*PROVIDED MATERIAL:*
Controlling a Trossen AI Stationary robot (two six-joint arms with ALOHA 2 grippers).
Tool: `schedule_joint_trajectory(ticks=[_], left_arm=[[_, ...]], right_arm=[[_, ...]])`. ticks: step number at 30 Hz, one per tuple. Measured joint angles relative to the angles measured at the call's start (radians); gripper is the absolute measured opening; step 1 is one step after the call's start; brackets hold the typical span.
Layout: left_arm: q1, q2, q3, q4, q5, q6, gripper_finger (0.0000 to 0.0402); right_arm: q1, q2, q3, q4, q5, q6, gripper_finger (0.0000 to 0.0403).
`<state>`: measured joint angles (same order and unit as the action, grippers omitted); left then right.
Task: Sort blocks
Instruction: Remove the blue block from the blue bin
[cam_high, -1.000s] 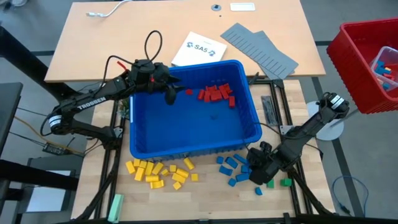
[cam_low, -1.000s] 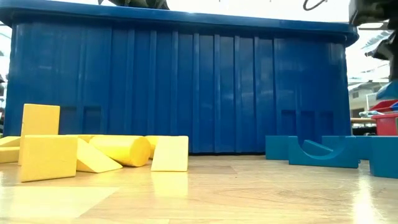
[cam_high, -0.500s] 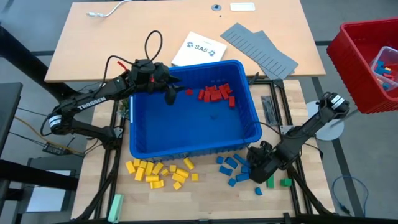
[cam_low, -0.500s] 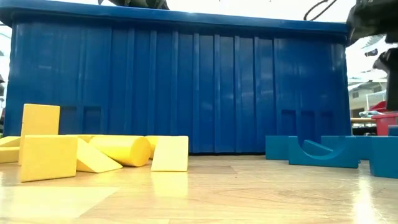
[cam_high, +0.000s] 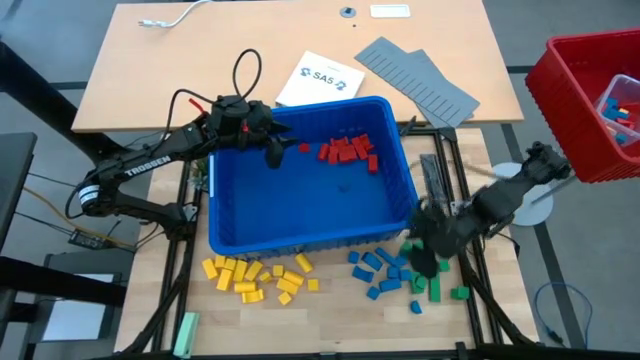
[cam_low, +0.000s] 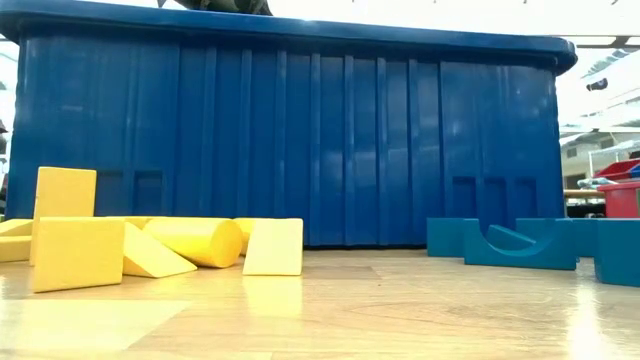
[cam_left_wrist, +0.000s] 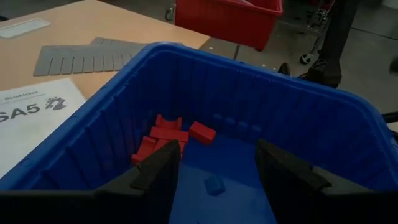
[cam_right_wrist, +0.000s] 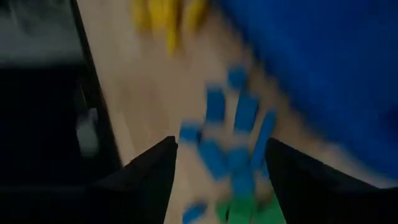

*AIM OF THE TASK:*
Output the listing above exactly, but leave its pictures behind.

*WRITTEN RESPONSE:*
Controlling a Trossen AI Stationary robot (two six-joint arms with ALOHA 2 grippers).
Tool: `schedule_joint_trajectory(ticks=[_], left_arm=[[_, ...]], right_arm=[[_, ...]])`. ticks: step number at 30 Hz, one per tuple. Measured joint angles relative to the angles measured at the call's start (radians); gripper is the absolute measured opening; step 1 is one step after the call's start; brackets hold the typical span.
Layout: left_arm: q1, q2, q3, q4, q5, q6, gripper_finger (0.0000 to 0.0402); right_arm: q1, q2, q3, q4, q5, q6, gripper_finger (0.0000 to 0.0403).
`<state>`: measured joint angles (same order and unit as the action, grippers omitted); left then right.
Task: Sort blocks
Instruction: Remove the blue block from the blue bin
[cam_high, -1.000s] 
[cam_low, -1.000s] 
[cam_high, -0.500s] 
[cam_low, -0.500s] 
[cam_high, +0.000s] 
[cam_low, +0.000s] 
[cam_left_wrist, +0.000s] 
[cam_right_wrist, +0.000s] 

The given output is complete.